> **WHAT YOU WILL DO**: Each line of the data below containing "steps" needs to be listed.
(RECORDED DATA Opens)
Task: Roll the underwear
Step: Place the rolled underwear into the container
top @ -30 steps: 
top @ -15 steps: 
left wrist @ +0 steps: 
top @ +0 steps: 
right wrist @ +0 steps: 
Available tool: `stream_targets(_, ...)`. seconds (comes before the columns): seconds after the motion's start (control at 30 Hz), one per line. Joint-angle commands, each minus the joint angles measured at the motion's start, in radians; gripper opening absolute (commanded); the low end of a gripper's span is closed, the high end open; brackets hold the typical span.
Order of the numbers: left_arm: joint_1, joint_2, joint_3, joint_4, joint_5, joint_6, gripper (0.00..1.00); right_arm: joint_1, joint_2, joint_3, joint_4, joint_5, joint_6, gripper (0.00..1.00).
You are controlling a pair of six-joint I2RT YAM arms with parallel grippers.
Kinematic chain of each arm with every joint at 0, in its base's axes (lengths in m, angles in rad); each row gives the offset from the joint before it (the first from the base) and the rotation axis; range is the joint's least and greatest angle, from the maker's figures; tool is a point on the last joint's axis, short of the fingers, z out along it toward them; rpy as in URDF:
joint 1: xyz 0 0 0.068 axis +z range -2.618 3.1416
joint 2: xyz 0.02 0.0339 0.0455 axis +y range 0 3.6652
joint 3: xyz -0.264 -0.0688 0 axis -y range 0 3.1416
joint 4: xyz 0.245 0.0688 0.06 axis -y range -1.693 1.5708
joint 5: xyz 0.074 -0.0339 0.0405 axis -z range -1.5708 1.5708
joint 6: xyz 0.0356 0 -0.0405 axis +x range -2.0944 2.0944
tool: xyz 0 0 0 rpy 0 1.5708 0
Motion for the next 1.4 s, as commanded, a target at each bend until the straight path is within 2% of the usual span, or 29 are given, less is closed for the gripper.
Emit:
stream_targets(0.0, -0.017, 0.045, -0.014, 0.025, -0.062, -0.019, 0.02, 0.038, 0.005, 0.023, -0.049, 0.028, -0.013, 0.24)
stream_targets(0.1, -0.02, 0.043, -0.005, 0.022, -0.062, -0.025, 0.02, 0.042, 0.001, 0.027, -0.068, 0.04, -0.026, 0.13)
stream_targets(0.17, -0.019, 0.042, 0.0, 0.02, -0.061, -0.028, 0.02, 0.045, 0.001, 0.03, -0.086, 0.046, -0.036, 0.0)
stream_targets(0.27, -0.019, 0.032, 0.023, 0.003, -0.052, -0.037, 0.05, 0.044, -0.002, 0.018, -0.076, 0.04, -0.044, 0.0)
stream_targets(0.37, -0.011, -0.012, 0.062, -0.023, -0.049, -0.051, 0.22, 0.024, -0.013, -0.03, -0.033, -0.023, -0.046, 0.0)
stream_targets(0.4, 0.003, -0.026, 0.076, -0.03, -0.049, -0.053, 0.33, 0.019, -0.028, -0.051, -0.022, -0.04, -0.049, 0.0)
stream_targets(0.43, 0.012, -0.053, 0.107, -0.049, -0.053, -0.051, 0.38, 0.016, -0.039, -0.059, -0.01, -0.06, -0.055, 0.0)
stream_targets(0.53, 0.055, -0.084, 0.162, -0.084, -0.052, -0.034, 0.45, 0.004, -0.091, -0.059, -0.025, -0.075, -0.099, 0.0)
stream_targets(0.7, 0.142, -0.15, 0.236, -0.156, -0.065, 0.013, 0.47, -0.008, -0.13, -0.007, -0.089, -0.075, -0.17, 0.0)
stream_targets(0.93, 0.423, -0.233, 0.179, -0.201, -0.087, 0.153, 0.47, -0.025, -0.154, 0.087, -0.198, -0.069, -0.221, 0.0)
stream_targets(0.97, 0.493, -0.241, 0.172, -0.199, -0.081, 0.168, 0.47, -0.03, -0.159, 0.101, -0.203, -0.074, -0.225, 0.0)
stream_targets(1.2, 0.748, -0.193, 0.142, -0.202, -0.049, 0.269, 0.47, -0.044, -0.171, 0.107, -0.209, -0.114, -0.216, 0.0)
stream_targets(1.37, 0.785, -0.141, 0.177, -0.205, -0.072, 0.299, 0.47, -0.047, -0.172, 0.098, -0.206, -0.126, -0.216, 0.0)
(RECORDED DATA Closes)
> **RESPONSE TO THIS TASK**:
top @ -30 steps: 
top @ -15 steps: 
left wrist @ +0 steps: 
top @ +0 steps: 
right wrist @ +0 steps: 

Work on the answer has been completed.